The skin is the outer covering of the body. In humans, it is the largest organ of the integumentary system made up of multiple layers of mesodermal tissue, and guards the underlying muscles, bones, ligaments and internal organs. Human skin is not unlike that of most other mammals except that it is not protected by a pelt and appears hairless though in fact nearly all human skin is covered with hair follicles. The adjective cutaneous literally means "of the skin" (from Latin cutis, skin).
Because it interfaces with the environment, skin plays a key role in protecting (the body) against pathogens and excessive water loss. Its other functions are insulation, temperature regulation, sensation, synthesis of vitamin D, and the protection of vitamin B folates. Severely damaged skin will try to heal by forming scar tissue. This is often discolored and depigmented.
In humans, skin pigmentation varies among populations, and skin type can range from dry to oily. Such skin variety provides a rich and diverse habit for bacteria which number roughly a 1000 species from 19 phyla.
Collagen produced by the keratinocyte layer freely moves in the extracellular space. Basement membrane and proper skin are built of type I collagen. Skin is the largest organ on our body, made up of several different components, including water, protein, lipids and different minerals and chemicals. Throughout your life your skin will change. Proper care and treatment is essential to maintain the healthy and vitality of your skin.
Skin performs the following functions:
- Protection: an anatomical barrier from pathogens and damage between the internal and external environment in bodily defense; Langerhans cells in the skin are part of the adaptive immune system.
- Sensation: contains a variety of nerve endings that react to heat and cold, touch, pressure, vibration, and tissue injury; see somatosensory system and haptics.
- Heat regulation: the skin contains a blood supply far greater than its requirements which allows precise control of energy loss by radiation, convection and conduction. Dilated blood vessels increase perfusion and heatloss, while constricted vessels greatly reduce cutaneous blood flow and conserve heat. Erector pili muscles are significant in animals.
- Control of evaporation: the skin provides a relatively dry and semi-impermeable barrier to fluid loss. Loss of this function contributes to the massive fluid loss in burns.

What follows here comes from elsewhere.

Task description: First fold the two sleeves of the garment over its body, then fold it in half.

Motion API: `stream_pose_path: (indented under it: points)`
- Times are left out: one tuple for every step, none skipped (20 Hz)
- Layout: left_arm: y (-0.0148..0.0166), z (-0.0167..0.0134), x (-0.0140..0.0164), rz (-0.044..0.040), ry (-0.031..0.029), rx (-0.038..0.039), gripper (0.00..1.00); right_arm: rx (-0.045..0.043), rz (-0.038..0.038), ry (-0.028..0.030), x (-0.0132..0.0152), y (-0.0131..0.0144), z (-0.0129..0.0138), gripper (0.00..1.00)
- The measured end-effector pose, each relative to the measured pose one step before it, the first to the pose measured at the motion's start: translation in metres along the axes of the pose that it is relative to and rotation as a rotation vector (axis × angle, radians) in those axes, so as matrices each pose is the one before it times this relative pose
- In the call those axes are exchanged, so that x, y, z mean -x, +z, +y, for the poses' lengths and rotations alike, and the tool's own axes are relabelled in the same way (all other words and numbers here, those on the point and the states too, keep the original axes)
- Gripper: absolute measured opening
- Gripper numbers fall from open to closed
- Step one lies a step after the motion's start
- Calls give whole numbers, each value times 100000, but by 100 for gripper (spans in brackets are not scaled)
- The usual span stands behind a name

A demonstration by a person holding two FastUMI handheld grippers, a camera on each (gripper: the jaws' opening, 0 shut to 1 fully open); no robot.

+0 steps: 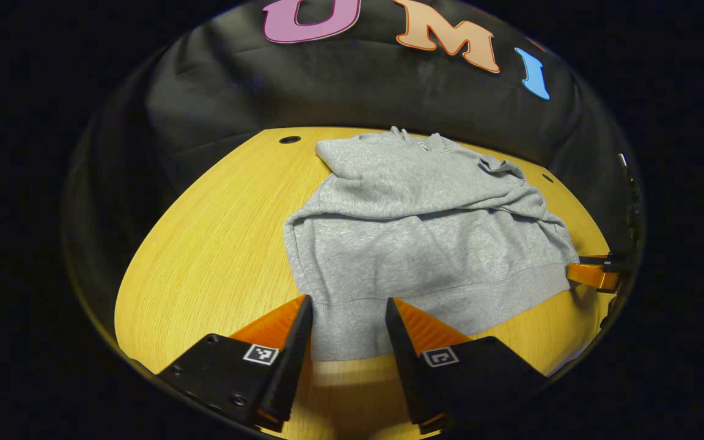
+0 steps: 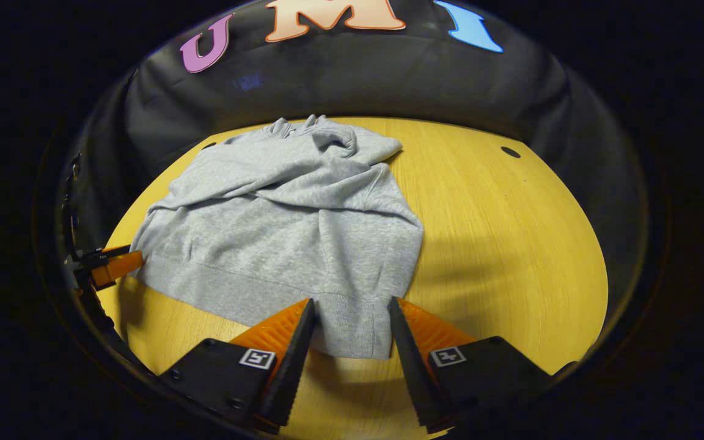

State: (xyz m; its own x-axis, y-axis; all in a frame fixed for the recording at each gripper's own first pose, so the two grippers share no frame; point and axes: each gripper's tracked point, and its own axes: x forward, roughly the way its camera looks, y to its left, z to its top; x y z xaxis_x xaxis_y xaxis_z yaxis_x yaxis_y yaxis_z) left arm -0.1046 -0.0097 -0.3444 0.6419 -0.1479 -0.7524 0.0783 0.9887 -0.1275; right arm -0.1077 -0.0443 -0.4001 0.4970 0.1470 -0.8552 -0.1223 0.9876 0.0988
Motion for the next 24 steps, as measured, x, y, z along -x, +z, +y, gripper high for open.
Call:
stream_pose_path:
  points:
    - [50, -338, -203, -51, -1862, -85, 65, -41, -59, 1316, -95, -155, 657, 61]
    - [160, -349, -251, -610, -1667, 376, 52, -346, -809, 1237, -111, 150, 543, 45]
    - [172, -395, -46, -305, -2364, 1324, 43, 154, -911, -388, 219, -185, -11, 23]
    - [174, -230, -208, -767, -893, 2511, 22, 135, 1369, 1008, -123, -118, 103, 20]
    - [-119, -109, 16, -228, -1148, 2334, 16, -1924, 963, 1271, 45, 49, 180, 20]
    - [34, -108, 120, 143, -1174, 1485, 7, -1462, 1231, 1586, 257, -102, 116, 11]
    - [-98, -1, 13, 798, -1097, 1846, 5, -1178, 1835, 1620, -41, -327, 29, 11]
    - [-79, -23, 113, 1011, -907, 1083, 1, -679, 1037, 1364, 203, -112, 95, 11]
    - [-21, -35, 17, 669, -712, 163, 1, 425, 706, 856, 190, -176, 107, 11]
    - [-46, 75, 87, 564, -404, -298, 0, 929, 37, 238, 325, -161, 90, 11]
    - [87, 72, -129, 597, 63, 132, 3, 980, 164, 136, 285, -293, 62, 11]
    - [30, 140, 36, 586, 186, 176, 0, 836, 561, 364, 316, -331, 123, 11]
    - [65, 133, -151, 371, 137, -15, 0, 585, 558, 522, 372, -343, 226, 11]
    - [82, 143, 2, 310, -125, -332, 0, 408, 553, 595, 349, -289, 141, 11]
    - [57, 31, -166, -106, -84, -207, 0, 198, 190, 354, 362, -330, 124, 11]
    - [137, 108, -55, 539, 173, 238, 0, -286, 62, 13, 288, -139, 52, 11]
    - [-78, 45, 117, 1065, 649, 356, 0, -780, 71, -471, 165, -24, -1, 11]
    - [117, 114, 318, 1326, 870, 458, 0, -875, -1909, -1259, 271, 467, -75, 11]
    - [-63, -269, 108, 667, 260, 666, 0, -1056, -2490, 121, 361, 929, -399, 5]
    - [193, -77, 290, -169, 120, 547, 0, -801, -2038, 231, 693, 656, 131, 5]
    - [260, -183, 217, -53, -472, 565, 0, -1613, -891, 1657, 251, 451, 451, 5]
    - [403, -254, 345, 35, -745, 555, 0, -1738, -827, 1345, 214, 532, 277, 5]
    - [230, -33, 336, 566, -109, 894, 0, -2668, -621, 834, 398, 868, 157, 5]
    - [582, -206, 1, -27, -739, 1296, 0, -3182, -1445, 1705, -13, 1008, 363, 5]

- Aesthetics and communication: others see our skin and can assess our mood, physical state and attractiveness.
- Storage and synthesis: acts as a storage center for lipids and water, as well as a means of synthesis of vitamin D by action of UV on certain parts of the skin.
- Excretion: sweat contains urea, however its concentration is 1/130th that of urine, hence excretion by sweating is at most a secondary function to temperature regulation.

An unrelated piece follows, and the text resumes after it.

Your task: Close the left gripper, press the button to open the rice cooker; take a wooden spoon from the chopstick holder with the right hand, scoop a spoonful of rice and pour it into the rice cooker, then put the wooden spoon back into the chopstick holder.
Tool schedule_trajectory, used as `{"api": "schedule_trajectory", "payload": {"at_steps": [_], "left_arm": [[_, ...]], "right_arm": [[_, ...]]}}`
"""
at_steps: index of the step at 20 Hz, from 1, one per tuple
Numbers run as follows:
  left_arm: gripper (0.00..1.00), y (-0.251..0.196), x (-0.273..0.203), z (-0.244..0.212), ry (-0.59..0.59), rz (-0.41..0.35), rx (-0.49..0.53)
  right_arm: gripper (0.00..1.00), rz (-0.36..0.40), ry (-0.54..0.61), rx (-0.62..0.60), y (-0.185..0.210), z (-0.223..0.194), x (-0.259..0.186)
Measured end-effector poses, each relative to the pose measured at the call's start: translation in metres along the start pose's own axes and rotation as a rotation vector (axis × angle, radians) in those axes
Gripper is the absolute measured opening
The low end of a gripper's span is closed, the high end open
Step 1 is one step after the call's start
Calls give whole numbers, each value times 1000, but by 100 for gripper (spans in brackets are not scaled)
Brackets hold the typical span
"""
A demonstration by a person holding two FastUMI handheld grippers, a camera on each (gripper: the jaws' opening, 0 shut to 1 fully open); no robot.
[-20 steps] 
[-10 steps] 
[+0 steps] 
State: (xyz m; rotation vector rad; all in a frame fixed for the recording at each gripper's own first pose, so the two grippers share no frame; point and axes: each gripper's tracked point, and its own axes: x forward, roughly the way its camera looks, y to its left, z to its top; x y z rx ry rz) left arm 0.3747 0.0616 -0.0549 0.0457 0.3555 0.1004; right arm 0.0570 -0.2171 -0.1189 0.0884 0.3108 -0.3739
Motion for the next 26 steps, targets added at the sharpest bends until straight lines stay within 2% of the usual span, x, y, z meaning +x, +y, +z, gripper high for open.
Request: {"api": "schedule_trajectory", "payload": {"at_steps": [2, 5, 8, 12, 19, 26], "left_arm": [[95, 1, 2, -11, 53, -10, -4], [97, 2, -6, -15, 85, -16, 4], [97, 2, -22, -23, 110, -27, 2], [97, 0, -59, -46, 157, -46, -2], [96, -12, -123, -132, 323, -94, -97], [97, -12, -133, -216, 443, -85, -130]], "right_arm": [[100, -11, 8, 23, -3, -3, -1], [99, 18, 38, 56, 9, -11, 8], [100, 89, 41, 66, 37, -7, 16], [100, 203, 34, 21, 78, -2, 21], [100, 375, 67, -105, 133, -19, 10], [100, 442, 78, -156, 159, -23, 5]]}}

- Absorption: Oxygen, nitrogen and carbon dioxide can diffuse into the epidermis in small amounts, some animals using their skin for their sole respiration organ (contrary to popular belief, however, humans do not absorb oxygen through the skin). In addition, medicine can be administered through the skin, by ointments or by means of adhesive patch, such as the nicotine patch or iontophoresis. The skin is an important site of transport in many other organisms.

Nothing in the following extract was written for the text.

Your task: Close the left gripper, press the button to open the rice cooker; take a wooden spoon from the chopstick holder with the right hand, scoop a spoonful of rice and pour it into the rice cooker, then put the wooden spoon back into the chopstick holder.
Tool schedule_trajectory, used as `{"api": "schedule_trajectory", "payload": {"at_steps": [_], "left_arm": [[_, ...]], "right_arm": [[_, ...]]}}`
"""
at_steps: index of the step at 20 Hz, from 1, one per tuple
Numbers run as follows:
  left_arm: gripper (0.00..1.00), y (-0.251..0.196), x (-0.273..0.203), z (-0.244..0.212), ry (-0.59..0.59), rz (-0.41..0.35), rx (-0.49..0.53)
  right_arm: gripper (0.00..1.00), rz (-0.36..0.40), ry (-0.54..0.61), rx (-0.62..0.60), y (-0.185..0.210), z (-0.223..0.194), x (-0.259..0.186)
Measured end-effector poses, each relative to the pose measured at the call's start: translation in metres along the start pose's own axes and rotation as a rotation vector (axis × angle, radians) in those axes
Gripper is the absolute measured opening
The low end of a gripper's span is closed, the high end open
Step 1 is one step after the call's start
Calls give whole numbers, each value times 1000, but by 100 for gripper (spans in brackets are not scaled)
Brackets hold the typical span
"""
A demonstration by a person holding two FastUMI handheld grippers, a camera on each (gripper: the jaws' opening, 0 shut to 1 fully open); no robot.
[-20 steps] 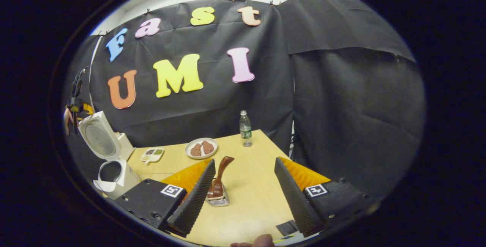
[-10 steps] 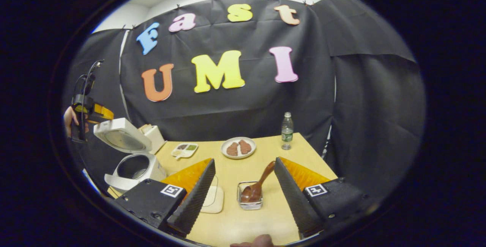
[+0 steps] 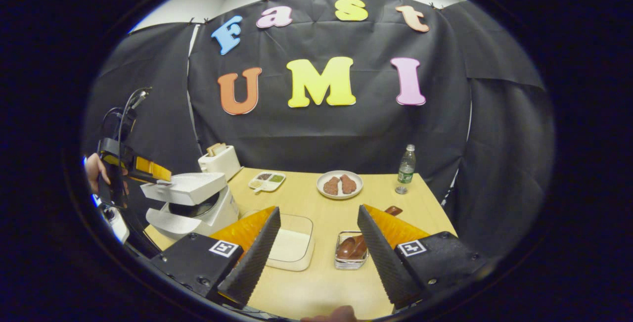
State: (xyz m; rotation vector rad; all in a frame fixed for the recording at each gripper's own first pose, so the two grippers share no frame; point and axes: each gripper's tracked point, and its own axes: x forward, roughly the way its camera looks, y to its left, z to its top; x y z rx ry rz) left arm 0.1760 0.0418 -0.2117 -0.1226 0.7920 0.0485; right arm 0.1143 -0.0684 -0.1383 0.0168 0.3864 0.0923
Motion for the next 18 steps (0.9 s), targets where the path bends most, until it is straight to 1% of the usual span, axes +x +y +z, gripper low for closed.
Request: {"api": "schedule_trajectory", "payload": {"at_steps": [6, 7, 8, 10, 13, 16, 18], "left_arm": [[96, 3, 19, -31, 74, 38, -17], [100, 3, 21, -34, 83, 45, -13], [96, 4, 22, -38, 92, 52, -10], [97, -4, 23, -44, 120, 67, -6], [96, -3, 27, -51, 154, 90, 0], [97, -2, 29, -57, 208, 113, 51], [97, -3, 29, -56, 219, 121, 59]], "right_arm": [[100, 1, -4, -3, -1, 4, 5], [100, 1, 0, 2, -1, 2, 7], [100, 3, 4, 5, -2, 0, 8], [100, 5, 11, 9, -4, -4, 10], [100, 12, 21, 18, -7, -7, 13], [100, 21, 24, 35, -10, -8, 19], [100, 32, 23, 47, -11, -8, 24]]}}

- Water resistance: The skin acts as a water resistant barrier so essential nutrients aren't washed out of the body.
- Collagen: it's the most abundant protein in the skin, making up 75% of your skin. Over time, enviromental factors and aging diminish your body's ability to produce collagen.
- Elastin: this protein is found with collagen in the dermis. It's a protein, responsible for giving structure to your skin and organs. As with collagen, elastin is affected by time and the elements, diminished levels of this protein cause your skin to wrinkle and sag.
- Keratin: dominant protein in your skin makes up hair, nails and the surface layer of the skin. Keratin is what forms the rigidity of your skin.
Organ of sight
- Hydrated collagen can be found in lenses, toghether with polysaccharides it forms the optic disc. Natural Collagen enhances visual acuity when applied on eye-lids.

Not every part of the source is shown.